## Prompt
For the listing below, return the line containing "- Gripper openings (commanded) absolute", the line containing "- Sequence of", and all lines in between, exactly as written and nothing else.

[[ Extracted material, beginning ]]

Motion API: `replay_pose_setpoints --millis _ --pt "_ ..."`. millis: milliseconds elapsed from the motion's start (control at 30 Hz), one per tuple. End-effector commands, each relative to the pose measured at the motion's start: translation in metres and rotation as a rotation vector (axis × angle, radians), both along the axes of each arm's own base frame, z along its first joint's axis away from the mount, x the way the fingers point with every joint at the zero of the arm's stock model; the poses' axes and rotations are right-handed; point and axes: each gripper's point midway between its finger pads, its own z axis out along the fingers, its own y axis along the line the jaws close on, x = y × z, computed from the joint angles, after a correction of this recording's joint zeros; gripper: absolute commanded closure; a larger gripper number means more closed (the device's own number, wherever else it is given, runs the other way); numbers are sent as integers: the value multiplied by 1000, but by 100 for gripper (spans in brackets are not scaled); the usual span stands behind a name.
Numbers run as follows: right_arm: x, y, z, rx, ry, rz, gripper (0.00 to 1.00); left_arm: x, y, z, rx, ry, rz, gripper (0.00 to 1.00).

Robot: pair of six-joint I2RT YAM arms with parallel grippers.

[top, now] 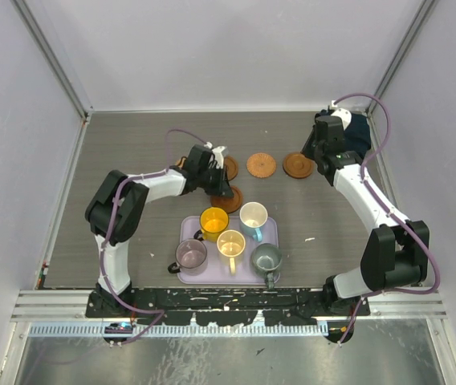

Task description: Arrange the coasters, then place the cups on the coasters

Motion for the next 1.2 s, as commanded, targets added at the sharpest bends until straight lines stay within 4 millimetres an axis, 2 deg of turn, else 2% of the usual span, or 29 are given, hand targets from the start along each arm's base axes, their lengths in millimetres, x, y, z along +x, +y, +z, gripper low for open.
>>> replay_pose_setpoints --millis 0,300,533,800,967,1167 --pt "6 4 18 27 -66 1 72 1 9 -5 69 1 13 100" --pt "4 6 17 38 -63 8 73 -8 39 -27 216 35 80 100" --pt "0 6 20 41 -69 10 73 -7 71 -42 350 49 178 100" --pt "-2 6 21 48 -70 8 73 -9 107 -53 386 114 282 100" --pt "-2 6 23 53 -73 5 73 -15 121 -54 409 133 314 100" --pt "-2 6 23 54 -75 4 73 -22 142 -67 444 180 370 100"
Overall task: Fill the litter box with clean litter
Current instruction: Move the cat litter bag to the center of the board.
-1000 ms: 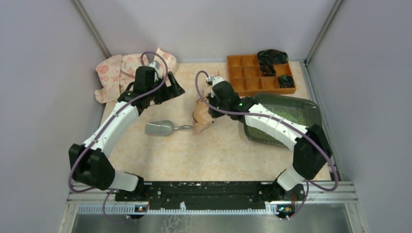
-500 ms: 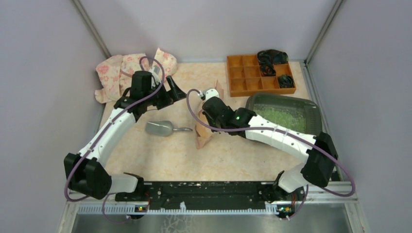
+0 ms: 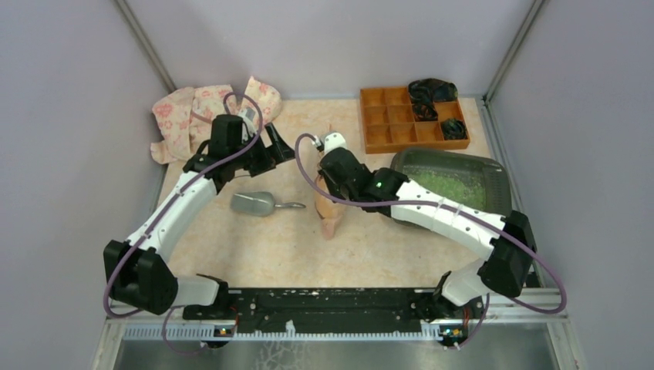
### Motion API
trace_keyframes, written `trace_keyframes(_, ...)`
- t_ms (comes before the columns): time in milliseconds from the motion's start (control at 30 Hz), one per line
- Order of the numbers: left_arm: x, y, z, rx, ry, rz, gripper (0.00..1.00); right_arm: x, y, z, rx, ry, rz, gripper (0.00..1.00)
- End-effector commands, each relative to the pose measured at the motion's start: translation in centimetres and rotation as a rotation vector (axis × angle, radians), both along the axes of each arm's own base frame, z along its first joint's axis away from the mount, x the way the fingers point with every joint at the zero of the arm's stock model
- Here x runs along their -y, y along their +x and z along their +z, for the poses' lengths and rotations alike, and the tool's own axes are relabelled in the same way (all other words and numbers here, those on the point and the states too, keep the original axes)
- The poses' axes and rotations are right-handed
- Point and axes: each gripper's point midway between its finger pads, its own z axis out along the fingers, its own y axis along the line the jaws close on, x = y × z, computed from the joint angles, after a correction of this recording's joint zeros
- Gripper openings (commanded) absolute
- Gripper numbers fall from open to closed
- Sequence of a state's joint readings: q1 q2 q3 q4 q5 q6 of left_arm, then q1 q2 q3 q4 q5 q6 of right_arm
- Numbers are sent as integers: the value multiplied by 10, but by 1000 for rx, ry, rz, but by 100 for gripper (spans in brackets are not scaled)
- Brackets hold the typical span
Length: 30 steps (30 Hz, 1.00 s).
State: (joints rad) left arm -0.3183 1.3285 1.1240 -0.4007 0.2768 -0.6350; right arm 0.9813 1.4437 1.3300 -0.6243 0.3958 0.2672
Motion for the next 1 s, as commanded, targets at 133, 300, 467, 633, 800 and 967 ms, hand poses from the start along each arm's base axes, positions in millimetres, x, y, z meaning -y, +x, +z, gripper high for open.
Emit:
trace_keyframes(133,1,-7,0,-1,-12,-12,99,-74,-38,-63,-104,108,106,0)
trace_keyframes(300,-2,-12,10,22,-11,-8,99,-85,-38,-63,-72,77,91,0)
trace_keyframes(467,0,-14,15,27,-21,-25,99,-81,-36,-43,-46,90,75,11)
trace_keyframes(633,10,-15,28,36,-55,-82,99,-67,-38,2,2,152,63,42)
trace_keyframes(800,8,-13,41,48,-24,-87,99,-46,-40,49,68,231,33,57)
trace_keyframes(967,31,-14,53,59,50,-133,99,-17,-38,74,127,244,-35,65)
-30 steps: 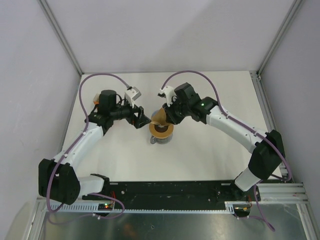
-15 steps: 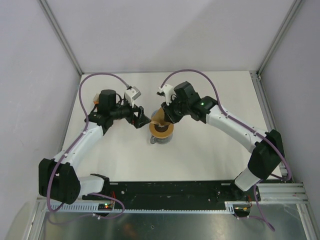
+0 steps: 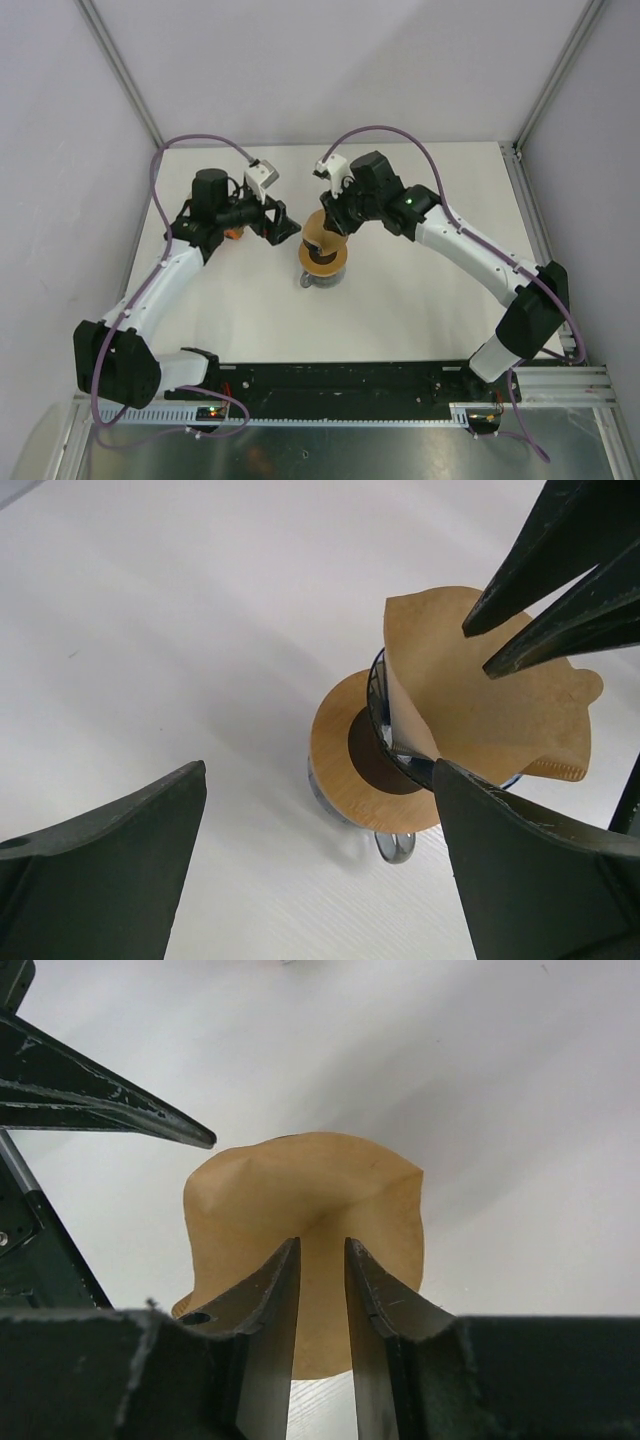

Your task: Place the coffee filter in the dripper

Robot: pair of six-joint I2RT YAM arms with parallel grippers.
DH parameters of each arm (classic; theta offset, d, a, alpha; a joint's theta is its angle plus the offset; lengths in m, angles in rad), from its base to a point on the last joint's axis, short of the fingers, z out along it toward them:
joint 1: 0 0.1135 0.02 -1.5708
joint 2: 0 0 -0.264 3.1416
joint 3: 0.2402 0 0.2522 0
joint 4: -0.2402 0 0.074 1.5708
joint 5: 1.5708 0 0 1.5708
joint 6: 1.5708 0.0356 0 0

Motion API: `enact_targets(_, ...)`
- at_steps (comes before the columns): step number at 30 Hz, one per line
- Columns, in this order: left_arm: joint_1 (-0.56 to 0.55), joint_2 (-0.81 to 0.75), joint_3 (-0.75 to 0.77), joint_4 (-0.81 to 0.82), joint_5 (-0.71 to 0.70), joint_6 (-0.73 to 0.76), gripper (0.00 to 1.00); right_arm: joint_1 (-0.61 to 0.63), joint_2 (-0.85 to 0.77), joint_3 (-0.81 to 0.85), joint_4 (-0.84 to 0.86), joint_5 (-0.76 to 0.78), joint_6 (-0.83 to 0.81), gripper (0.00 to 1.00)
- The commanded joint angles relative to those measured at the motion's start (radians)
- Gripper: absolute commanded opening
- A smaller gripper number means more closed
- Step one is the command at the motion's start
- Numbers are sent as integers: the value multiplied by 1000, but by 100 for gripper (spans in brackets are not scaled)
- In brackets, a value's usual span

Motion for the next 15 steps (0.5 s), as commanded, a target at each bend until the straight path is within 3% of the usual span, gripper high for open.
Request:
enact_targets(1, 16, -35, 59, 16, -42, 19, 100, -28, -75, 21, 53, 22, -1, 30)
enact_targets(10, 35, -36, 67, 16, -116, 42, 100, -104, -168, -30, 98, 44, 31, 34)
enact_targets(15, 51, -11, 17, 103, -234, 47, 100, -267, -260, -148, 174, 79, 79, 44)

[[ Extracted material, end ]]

## Finished exercise
- Gripper openings (commanded) absolute
- Gripper numbers fall from open to closed
- Sequence of a state's joint readings: q1 q2 q3 q4 q5 q6 of left_arm, then q1 q2 q3 q4 q5 q6 of right_arm

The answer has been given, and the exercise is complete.